In a case involving the ownership, operation and control of a succession of fake law offices that filed fraudulent personal injury claims, Fraysse and Sokolove obtained a $6 million Los Angeles County Superior Court jury verdict for an insurer client and successfully defended the verdict on appeal. People ex rel. Allstate Insurance Co. v. Suh, B280293 (2d DCA, op. filed June 17, 2019).

The defendants "concealed the fact they were masquerading as attorneys when they filed the [deceitful] insurance claims," the appellate panel held. "Allstate would not have released settlement proceeds to [the defendants] or their sham law firms had Allstate known the truth."

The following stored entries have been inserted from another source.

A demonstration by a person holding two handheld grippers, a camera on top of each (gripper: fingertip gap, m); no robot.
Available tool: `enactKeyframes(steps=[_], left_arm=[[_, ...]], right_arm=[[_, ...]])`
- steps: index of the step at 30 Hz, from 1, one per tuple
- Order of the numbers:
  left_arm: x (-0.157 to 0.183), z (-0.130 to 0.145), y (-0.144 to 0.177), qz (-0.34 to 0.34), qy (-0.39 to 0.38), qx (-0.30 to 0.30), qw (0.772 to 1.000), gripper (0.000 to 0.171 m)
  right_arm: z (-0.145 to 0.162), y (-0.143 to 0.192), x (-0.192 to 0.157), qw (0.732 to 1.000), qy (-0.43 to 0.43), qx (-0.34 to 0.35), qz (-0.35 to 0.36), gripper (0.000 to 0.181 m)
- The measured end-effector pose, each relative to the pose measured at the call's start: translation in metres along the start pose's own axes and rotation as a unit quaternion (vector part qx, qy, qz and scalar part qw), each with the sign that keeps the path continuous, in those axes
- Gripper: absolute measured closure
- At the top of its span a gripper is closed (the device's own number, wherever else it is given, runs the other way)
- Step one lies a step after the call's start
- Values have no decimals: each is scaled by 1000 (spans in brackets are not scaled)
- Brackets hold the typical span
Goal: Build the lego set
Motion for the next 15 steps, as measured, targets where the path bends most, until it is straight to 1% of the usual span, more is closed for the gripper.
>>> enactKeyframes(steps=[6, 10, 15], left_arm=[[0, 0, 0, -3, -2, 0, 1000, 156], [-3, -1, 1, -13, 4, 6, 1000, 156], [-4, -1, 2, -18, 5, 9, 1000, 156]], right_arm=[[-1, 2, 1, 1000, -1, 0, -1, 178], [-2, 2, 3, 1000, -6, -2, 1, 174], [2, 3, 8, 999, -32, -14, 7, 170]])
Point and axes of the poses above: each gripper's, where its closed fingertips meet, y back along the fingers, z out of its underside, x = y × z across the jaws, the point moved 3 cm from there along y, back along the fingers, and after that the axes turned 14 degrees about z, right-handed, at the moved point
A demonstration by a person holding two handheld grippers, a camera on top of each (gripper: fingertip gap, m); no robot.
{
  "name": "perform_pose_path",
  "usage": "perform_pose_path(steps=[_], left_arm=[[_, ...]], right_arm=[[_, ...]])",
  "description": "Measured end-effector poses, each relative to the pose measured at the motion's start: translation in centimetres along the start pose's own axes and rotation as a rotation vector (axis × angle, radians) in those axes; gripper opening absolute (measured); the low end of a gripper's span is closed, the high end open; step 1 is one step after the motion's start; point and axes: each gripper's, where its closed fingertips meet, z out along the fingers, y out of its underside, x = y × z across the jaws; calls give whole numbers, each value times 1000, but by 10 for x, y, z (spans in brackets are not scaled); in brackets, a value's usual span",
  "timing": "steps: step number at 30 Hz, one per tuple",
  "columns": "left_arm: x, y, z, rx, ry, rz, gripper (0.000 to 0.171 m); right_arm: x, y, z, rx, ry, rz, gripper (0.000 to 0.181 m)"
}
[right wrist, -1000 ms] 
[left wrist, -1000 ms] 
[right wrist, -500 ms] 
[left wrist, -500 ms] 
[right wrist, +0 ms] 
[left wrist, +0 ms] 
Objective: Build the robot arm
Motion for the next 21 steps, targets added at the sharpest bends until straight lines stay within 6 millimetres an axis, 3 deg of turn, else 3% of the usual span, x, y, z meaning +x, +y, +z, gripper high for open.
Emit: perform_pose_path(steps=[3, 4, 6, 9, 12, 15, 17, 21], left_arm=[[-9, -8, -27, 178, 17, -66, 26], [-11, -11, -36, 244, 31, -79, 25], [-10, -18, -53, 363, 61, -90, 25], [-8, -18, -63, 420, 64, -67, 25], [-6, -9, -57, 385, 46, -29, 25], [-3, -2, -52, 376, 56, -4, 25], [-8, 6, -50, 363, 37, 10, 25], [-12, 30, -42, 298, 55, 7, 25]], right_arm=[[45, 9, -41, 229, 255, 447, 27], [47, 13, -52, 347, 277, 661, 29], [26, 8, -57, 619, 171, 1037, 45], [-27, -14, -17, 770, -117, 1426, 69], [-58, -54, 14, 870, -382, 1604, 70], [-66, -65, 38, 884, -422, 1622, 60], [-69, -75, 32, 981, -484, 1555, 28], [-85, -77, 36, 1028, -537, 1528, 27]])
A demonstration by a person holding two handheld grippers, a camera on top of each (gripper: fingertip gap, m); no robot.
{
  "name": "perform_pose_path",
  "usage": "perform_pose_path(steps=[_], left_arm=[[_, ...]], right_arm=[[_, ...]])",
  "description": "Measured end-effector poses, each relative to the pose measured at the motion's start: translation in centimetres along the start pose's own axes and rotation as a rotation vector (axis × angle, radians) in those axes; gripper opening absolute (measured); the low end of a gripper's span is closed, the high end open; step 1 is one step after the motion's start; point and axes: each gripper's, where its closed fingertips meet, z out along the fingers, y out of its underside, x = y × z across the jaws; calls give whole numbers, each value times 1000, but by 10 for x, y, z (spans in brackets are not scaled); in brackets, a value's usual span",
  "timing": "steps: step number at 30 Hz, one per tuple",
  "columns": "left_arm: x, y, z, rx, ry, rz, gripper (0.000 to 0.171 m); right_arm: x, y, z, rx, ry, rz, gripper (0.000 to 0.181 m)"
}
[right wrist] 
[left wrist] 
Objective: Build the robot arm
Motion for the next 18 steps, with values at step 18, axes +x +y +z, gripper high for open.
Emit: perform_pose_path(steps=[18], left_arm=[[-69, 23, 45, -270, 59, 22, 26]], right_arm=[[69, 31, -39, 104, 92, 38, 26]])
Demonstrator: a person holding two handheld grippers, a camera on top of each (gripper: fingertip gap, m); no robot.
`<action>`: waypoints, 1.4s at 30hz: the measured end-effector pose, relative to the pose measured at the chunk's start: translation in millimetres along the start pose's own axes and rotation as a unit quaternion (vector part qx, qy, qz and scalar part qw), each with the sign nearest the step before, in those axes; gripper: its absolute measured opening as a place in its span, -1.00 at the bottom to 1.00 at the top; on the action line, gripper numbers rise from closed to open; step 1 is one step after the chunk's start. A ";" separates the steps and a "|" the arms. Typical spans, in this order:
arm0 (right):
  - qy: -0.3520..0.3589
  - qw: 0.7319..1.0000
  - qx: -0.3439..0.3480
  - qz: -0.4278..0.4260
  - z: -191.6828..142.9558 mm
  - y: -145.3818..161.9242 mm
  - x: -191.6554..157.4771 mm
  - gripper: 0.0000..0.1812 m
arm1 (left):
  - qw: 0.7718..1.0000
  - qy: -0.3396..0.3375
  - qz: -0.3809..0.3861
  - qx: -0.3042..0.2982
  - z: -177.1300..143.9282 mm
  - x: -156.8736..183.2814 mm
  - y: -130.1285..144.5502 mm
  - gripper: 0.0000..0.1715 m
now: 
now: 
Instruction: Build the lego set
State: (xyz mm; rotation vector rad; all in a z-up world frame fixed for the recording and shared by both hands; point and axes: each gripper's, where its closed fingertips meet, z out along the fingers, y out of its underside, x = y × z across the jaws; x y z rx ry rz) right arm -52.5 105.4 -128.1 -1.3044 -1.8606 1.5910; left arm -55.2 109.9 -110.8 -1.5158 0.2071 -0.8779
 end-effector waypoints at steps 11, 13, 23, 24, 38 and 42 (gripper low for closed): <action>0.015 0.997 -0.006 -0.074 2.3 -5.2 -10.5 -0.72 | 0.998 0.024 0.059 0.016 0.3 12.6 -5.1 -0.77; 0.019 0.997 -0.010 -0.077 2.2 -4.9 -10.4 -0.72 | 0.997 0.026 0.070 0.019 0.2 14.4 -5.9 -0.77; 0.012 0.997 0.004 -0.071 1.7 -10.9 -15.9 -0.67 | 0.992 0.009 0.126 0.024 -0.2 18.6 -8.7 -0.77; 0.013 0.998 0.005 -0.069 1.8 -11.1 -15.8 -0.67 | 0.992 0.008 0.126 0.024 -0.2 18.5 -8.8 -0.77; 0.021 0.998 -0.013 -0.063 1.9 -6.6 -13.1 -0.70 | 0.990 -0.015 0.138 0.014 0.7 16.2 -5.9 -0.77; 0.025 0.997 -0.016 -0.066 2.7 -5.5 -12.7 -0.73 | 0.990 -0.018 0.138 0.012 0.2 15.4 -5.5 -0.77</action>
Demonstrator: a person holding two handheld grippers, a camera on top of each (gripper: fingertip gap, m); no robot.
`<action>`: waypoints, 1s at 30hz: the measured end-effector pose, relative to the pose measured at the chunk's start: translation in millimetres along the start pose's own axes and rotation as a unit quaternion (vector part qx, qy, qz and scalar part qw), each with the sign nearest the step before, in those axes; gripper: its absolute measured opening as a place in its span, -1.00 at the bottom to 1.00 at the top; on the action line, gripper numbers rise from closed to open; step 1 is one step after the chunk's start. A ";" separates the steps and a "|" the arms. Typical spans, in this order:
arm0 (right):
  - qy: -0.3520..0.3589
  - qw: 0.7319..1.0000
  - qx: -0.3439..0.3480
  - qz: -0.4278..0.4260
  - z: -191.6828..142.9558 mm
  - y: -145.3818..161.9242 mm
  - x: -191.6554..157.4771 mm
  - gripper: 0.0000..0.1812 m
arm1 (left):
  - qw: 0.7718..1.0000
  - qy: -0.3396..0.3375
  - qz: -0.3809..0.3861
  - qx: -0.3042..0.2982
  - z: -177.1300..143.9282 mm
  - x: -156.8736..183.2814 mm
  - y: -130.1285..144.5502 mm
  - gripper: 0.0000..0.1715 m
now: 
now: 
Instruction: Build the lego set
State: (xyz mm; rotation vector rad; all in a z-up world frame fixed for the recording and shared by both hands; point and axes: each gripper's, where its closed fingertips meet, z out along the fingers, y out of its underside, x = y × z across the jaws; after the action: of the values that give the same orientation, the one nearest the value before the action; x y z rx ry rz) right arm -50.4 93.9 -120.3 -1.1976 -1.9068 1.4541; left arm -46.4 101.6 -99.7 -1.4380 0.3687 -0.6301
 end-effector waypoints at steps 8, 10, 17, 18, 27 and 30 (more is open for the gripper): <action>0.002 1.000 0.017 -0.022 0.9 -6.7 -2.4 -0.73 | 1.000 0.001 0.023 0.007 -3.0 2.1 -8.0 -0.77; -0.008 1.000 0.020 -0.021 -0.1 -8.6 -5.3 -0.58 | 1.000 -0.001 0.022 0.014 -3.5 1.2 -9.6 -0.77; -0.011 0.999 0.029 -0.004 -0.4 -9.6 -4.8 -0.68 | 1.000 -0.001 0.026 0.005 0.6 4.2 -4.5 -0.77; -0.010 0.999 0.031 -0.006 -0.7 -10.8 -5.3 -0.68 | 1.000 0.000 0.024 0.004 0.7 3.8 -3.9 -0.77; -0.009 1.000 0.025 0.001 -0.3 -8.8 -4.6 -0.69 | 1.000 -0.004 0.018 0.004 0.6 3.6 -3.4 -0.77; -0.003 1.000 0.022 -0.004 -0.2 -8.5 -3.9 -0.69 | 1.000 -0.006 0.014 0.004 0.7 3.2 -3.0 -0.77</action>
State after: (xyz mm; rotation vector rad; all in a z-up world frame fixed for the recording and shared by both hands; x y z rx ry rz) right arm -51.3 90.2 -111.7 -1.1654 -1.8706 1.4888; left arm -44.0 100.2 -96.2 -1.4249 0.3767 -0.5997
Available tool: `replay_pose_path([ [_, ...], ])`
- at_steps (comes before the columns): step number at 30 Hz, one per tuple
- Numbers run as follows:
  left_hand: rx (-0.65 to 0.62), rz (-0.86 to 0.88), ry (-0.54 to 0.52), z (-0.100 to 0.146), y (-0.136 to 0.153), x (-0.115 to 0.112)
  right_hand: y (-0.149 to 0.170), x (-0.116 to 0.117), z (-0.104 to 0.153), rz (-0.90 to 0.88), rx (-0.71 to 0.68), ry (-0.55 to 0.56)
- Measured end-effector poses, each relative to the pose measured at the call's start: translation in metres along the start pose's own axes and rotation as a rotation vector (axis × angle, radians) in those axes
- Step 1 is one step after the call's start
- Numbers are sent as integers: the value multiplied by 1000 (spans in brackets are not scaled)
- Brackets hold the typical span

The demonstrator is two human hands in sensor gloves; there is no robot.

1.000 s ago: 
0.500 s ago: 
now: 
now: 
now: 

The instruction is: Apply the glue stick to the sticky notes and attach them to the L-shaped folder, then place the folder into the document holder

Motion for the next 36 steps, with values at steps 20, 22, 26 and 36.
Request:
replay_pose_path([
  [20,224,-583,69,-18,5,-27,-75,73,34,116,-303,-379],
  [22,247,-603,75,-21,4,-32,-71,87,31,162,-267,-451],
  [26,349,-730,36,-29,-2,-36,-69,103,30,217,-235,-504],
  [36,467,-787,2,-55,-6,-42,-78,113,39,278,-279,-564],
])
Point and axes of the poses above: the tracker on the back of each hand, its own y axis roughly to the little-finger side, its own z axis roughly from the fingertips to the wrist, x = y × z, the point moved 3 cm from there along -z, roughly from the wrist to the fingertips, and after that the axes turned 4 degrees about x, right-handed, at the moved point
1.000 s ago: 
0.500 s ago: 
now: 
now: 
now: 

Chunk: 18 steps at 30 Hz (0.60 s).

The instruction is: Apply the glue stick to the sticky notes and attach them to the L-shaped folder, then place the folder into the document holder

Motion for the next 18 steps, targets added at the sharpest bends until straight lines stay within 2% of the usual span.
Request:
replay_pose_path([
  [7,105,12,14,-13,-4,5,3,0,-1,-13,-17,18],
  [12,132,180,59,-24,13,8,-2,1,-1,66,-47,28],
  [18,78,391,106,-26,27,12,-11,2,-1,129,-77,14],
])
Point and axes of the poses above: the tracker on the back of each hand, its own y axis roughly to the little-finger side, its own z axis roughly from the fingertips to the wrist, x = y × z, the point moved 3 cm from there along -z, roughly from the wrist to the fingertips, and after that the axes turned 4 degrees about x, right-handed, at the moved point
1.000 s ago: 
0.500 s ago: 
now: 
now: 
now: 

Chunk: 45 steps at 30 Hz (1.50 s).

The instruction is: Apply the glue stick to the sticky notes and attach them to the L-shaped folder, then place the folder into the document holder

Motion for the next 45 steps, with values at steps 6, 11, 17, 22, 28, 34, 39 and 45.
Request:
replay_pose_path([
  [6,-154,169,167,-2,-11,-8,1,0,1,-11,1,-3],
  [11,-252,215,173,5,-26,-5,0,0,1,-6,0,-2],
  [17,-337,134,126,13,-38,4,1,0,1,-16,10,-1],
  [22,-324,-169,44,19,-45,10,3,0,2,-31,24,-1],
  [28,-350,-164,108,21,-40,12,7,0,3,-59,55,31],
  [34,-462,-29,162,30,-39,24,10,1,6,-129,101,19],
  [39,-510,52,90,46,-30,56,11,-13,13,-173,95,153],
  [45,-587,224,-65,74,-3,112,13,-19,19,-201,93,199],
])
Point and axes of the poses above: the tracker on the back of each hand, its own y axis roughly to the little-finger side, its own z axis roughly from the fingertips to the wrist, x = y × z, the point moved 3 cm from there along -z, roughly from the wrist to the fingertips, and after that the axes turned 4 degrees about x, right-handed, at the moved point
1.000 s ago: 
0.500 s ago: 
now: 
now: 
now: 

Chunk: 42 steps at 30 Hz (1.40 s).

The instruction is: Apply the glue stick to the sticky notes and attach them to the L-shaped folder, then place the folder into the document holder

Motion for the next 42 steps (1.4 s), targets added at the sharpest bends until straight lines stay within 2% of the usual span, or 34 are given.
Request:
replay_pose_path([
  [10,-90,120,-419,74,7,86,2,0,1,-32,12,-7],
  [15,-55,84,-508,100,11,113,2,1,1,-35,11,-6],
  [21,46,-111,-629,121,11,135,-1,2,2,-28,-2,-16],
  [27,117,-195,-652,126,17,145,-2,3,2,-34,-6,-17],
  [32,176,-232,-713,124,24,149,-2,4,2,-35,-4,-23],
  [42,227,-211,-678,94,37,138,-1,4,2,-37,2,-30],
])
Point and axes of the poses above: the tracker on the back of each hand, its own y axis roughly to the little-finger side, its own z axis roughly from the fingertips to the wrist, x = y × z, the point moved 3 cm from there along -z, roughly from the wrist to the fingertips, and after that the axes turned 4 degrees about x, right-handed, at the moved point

Fraysse and Sokolove are lead counsel along with lawyers from Nixon Peabody LLP, the California Department of Insurance and others in an ongoing qui tam action on behalf of a labor union welfare plan. The suit targets a single physician who allegedly prescribed more than $55 million in bogus compounded drugs over a 13-month period. The plaintiffs seek upwards of $200 million in damages. People ex rel. ILWU-PMA Welfare Plan v. Rx Unlimited LLC, BC670620 (L.A. Super. Ct., filed Aug. 1, 2017).

"Altogether, these insurance frauds put people's health at risk," Fraysse said. "It a disturbing trend that we work hard to address."